■ **Activity**
Leave every image out, and print the remaining lines below exactly.

(Stored data entries)
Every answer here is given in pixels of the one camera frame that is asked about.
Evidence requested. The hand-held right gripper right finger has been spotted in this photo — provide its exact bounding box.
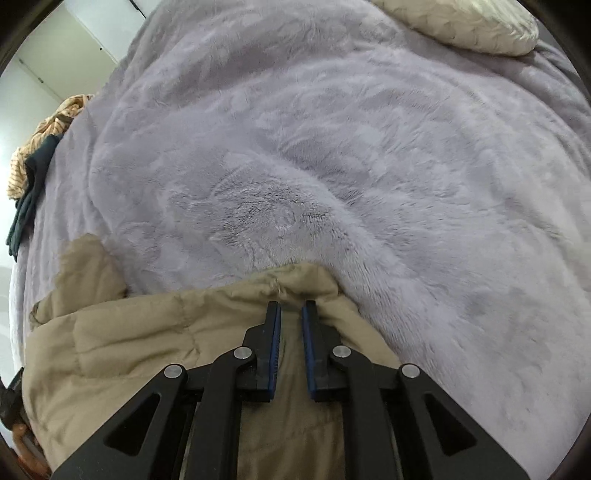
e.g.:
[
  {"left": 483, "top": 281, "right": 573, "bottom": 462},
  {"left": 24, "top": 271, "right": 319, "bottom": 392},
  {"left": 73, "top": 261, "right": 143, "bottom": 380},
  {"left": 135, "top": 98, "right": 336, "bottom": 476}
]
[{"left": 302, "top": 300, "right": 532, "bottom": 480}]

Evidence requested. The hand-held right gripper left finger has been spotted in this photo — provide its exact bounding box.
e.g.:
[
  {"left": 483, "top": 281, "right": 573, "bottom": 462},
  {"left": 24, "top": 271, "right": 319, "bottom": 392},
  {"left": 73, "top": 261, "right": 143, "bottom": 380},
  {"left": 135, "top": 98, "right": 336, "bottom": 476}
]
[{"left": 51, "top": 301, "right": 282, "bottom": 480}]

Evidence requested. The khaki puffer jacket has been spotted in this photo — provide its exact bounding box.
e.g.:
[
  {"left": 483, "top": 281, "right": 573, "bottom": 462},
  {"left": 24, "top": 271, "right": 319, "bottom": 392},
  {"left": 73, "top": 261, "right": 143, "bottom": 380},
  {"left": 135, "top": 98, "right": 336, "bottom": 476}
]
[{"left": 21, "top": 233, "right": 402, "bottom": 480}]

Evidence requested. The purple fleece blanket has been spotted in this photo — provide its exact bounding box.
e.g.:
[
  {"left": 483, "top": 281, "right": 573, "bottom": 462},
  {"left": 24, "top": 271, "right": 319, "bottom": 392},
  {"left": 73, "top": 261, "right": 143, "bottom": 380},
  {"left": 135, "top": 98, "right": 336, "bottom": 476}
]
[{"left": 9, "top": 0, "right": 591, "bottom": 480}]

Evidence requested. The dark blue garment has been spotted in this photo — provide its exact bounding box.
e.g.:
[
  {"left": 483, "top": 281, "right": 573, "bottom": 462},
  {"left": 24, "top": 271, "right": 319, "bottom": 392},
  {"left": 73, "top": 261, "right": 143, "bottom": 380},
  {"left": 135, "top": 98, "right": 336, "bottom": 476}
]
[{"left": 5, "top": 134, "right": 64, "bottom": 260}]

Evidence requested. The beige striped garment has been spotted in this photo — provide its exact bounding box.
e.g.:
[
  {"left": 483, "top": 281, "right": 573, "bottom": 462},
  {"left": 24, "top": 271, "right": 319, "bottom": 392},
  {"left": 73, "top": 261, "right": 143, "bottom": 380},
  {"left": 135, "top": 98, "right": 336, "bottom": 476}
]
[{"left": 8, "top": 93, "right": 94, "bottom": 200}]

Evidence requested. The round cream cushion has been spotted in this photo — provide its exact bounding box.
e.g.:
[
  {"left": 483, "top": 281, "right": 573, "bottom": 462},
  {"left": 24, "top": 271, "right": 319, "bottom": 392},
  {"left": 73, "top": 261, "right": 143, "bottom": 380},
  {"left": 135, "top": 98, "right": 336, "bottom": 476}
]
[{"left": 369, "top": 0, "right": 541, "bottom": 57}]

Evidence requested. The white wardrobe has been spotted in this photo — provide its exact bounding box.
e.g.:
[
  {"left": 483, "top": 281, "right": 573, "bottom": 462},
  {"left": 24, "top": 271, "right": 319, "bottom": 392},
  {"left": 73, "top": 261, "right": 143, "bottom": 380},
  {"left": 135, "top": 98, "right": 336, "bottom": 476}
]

■ **Solution for this task**
Every answer here is given in pixels of the one camera frame that is asked about.
Evidence requested. The hand-held right gripper right finger has been spotted in this photo — provide its exact bounding box.
e.g.:
[
  {"left": 483, "top": 281, "right": 573, "bottom": 462},
  {"left": 24, "top": 271, "right": 319, "bottom": 392},
  {"left": 73, "top": 261, "right": 143, "bottom": 380},
  {"left": 135, "top": 98, "right": 336, "bottom": 476}
]
[{"left": 302, "top": 300, "right": 532, "bottom": 480}]

Evidence requested. The hand-held right gripper left finger has been spotted in this photo — provide its exact bounding box.
e.g.:
[
  {"left": 483, "top": 281, "right": 573, "bottom": 462},
  {"left": 24, "top": 271, "right": 319, "bottom": 392},
  {"left": 73, "top": 261, "right": 143, "bottom": 380},
  {"left": 135, "top": 98, "right": 336, "bottom": 476}
]
[{"left": 51, "top": 301, "right": 282, "bottom": 480}]

Evidence requested. The khaki puffer jacket has been spotted in this photo — provide its exact bounding box.
e.g.:
[
  {"left": 483, "top": 281, "right": 573, "bottom": 462},
  {"left": 24, "top": 271, "right": 319, "bottom": 392},
  {"left": 73, "top": 261, "right": 143, "bottom": 380},
  {"left": 135, "top": 98, "right": 336, "bottom": 476}
]
[{"left": 21, "top": 233, "right": 402, "bottom": 480}]

Evidence requested. The purple fleece blanket has been spotted in this photo — provide its exact bounding box.
e.g.:
[
  {"left": 483, "top": 281, "right": 573, "bottom": 462},
  {"left": 24, "top": 271, "right": 319, "bottom": 392},
  {"left": 73, "top": 261, "right": 143, "bottom": 380},
  {"left": 135, "top": 98, "right": 336, "bottom": 476}
]
[{"left": 9, "top": 0, "right": 591, "bottom": 480}]

Evidence requested. The dark blue garment has been spotted in this photo — provide its exact bounding box.
e.g.:
[
  {"left": 483, "top": 281, "right": 573, "bottom": 462},
  {"left": 24, "top": 271, "right": 319, "bottom": 392},
  {"left": 73, "top": 261, "right": 143, "bottom": 380},
  {"left": 135, "top": 98, "right": 336, "bottom": 476}
]
[{"left": 5, "top": 134, "right": 64, "bottom": 260}]

Evidence requested. The beige striped garment has been spotted in this photo — provide its exact bounding box.
e.g.:
[
  {"left": 483, "top": 281, "right": 573, "bottom": 462},
  {"left": 24, "top": 271, "right": 319, "bottom": 392},
  {"left": 73, "top": 261, "right": 143, "bottom": 380},
  {"left": 135, "top": 98, "right": 336, "bottom": 476}
]
[{"left": 8, "top": 93, "right": 94, "bottom": 200}]

Evidence requested. The round cream cushion has been spotted in this photo — provide its exact bounding box.
e.g.:
[
  {"left": 483, "top": 281, "right": 573, "bottom": 462},
  {"left": 24, "top": 271, "right": 319, "bottom": 392},
  {"left": 73, "top": 261, "right": 143, "bottom": 380},
  {"left": 135, "top": 98, "right": 336, "bottom": 476}
]
[{"left": 369, "top": 0, "right": 541, "bottom": 57}]

Evidence requested. The white wardrobe has been spotted in this photo — provide its exact bounding box.
e.g.:
[
  {"left": 483, "top": 281, "right": 573, "bottom": 462},
  {"left": 24, "top": 271, "right": 319, "bottom": 392},
  {"left": 73, "top": 261, "right": 143, "bottom": 380},
  {"left": 135, "top": 98, "right": 336, "bottom": 476}
]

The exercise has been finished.